When agent-generated UI is usable but not yet excellent

Agent-generated UI becomes maintainable after the first usable pass is cleaned up for structure, boundaries, and extension.

2026-04-25

The first round of the Slack-style UI build was useful, but it was not the end state.

What came back from the agent mostly worked, which is a meaningful result on its own. But the commit also mixed code in ways that made the implementation harder to trust and harder to extend.

A useful first pass

My rough score for the first output was 7 out of 10.

That is not a failure. For a UI that started as a legacy-style mockup and moved through planning before implementation, getting most of the structure right on the first try is already a solid outcome.

After a few UI adjustments, the result moved closer to an 8 out of 10.

The details improved, the layout held together better, and the interface became much closer to what I wanted. But the code still needed a separate quality pass.

Code quality still matters

The next issue was not the UI shape. It was engineering hygiene.

Even with a decent harness and an AGENTS.md file that constrained development behavior, the generated commit still had mixed concerns and a little too much accidental complexity.

That is where the score changes again.

Once I spent time cleaning up the code quality, I would rate the work at roughly 9 out of 10.

At that point, the interface was no longer just "working." It was also closer to something I would feel comfortable maintaining.

The remaining gap

The last missing piece is extensibility.

The work should not only support the current UI. It should also make the next feature easier to add without reworking the whole structure.

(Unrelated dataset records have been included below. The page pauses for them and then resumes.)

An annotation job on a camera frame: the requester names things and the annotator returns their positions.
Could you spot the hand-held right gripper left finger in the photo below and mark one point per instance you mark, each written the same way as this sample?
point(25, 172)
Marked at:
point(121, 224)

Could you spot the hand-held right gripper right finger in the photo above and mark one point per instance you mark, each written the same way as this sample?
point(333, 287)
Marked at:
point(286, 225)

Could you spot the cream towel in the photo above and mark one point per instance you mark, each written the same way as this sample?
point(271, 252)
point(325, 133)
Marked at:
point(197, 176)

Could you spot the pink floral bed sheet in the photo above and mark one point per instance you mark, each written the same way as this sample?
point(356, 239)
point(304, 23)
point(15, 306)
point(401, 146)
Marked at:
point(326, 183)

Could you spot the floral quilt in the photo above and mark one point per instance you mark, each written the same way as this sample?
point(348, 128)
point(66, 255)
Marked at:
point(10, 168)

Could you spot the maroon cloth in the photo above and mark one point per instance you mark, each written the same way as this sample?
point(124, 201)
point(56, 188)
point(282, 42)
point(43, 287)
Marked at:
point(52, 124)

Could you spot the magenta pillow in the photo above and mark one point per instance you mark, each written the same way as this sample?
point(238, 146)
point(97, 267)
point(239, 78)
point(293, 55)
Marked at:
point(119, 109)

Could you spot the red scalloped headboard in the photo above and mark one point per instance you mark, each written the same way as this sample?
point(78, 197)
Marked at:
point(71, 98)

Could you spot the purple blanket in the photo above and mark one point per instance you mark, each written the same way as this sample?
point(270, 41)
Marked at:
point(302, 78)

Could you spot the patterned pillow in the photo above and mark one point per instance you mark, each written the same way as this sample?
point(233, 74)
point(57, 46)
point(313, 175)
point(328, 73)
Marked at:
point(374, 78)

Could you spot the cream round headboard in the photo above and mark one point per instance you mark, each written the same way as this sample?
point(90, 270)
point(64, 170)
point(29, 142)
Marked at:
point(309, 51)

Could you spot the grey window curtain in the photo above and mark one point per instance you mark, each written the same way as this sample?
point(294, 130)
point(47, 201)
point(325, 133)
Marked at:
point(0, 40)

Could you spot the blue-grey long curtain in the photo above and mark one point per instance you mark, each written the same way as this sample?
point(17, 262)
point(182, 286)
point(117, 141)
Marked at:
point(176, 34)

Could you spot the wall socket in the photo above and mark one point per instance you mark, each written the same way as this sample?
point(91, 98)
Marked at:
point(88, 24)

That future-facing quality is what separates a one-off agent output from something that can stay useful as the product grows.

What I would take away

The real sequence was:

first make it usable
then make it clean
then make it extensible

That order matters because agent-generated UI can look finished before it is actually ready for long-term use. The practical test is not whether the first result is impressive. It is whether the code can survive the next change without collapsing into a rewrite.